**THE TASK:** Copy out all lines of the listing below that hold "camera".

**RECORDS PROVIDED:**
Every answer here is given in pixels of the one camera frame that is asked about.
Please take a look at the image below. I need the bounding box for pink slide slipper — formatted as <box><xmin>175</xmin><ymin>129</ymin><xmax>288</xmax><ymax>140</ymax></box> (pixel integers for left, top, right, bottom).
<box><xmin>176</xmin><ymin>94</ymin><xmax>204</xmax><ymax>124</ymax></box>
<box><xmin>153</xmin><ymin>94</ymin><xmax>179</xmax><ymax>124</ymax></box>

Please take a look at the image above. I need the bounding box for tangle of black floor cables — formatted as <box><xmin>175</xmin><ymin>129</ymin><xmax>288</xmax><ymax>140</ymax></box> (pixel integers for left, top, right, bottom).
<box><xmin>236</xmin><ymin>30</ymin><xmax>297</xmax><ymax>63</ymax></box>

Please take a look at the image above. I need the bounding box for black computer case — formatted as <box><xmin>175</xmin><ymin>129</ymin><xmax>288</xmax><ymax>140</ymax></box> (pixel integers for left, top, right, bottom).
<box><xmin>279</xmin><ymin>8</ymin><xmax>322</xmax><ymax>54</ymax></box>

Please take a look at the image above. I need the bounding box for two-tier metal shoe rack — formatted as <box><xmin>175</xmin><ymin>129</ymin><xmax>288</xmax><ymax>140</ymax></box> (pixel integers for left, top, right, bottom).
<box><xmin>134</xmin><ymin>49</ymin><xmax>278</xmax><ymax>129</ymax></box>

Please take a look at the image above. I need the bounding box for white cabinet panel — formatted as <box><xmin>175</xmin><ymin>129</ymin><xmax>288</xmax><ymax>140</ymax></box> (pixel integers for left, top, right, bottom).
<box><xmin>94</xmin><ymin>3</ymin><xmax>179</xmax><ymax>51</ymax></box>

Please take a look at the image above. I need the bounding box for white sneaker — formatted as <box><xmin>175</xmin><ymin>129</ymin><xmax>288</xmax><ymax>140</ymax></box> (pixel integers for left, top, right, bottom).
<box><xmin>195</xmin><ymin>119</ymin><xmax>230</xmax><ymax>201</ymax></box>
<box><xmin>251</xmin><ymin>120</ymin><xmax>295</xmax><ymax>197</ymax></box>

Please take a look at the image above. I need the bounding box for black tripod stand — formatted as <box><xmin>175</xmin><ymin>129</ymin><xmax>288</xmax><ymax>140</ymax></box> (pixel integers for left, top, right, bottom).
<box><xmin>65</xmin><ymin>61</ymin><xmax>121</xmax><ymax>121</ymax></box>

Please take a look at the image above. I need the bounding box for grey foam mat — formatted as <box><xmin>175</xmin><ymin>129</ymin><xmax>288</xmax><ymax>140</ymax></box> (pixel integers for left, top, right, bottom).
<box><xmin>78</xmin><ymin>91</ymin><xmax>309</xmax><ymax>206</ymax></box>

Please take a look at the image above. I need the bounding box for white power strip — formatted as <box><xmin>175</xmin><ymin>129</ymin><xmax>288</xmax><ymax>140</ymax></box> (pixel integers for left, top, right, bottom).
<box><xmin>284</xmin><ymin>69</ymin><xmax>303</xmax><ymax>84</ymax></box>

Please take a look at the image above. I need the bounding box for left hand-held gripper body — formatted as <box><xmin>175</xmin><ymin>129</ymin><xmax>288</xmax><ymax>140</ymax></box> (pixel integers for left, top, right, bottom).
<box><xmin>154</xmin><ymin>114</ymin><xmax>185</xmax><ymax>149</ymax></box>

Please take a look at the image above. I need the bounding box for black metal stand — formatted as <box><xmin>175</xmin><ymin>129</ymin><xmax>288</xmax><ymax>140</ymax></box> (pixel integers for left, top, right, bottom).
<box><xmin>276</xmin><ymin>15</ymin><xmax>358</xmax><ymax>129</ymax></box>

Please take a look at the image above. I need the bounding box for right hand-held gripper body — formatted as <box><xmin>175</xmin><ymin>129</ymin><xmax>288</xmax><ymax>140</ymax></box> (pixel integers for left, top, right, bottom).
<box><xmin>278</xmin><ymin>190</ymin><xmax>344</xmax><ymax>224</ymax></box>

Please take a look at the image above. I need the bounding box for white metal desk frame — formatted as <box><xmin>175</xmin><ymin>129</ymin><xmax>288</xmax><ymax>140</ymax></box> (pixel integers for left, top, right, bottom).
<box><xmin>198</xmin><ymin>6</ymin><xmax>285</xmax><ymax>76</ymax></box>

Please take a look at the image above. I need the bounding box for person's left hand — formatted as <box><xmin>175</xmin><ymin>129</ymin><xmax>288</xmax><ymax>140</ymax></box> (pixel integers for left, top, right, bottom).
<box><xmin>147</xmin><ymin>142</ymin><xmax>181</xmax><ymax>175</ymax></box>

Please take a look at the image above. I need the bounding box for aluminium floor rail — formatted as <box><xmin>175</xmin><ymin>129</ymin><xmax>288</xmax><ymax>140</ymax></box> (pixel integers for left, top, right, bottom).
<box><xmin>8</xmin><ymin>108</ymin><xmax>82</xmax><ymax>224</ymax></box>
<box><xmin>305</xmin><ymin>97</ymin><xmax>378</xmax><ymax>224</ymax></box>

--

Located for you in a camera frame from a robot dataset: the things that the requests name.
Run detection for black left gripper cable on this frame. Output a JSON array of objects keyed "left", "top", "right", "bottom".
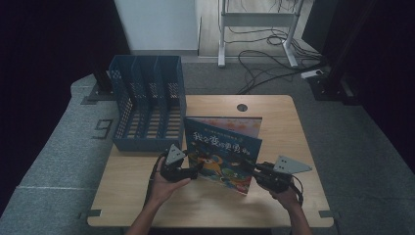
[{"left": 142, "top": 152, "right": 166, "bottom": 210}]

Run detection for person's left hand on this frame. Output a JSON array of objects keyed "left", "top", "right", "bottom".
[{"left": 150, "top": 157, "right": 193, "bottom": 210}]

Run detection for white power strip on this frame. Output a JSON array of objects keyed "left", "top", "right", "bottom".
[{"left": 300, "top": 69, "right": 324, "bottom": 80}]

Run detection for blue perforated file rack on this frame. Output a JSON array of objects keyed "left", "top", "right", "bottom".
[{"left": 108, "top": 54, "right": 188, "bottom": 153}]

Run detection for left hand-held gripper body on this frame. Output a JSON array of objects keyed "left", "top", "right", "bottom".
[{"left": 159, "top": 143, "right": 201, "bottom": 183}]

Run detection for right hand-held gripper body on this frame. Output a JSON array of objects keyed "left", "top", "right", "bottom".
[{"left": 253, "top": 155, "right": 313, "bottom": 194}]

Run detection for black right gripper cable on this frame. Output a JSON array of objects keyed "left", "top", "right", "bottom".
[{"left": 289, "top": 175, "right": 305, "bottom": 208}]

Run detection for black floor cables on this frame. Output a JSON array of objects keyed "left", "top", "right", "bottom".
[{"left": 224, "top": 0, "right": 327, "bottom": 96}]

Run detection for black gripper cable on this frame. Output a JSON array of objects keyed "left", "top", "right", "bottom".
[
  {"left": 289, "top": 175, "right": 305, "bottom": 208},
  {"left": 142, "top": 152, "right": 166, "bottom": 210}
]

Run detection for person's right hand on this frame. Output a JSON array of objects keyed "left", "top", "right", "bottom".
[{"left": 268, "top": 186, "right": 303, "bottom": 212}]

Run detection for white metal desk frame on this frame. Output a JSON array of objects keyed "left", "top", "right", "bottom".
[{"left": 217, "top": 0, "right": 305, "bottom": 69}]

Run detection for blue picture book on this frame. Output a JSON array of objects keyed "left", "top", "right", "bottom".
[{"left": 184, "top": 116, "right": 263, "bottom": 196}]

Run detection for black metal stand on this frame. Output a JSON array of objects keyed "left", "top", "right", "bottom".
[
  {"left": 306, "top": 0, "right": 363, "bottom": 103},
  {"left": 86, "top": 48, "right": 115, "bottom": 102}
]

**WRITTEN REPLY:**
Every answer here is given in pixels of the one camera frame that is asked about.
Located for you in a camera frame from a robot dataset: the things that the requests name.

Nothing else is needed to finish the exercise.